• WHAT THE TASK ASKS:
Could you copy every line from the material below in which "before" appears?

• DATASET EXTRACT:
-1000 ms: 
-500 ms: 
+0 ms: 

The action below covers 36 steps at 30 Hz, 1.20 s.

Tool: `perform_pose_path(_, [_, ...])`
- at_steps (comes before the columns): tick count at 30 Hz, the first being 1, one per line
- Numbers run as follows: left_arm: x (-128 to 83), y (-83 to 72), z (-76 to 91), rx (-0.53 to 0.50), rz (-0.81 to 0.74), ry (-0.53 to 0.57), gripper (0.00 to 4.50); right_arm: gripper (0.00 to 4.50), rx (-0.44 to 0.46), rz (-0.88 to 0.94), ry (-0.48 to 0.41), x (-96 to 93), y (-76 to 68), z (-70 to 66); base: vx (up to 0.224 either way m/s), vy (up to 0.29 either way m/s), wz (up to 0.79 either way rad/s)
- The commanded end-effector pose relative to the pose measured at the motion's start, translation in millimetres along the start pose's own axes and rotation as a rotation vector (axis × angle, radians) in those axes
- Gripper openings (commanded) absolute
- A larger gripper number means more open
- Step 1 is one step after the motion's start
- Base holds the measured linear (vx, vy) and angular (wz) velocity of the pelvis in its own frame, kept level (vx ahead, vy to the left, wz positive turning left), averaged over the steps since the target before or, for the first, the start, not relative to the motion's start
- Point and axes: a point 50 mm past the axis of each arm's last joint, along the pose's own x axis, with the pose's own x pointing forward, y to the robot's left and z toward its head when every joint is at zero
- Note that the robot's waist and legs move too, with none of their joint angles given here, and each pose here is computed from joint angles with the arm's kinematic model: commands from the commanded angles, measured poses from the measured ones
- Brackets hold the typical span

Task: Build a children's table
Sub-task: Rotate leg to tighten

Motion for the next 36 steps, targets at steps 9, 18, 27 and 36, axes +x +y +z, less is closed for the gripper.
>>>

• EXERCISE ANSWER:
- at_steps (comes before the columns): tick count at 30 Hz, the first being 1, one per line
- Base holds the measured linear (vx, vy) and angular (wz) velocity of the pelvis in its own frame, kept level (vx ahead, vy to the left, wz positive turning left), averaged over the steps since the target before or, for the first, the start, not relative to the motion's start

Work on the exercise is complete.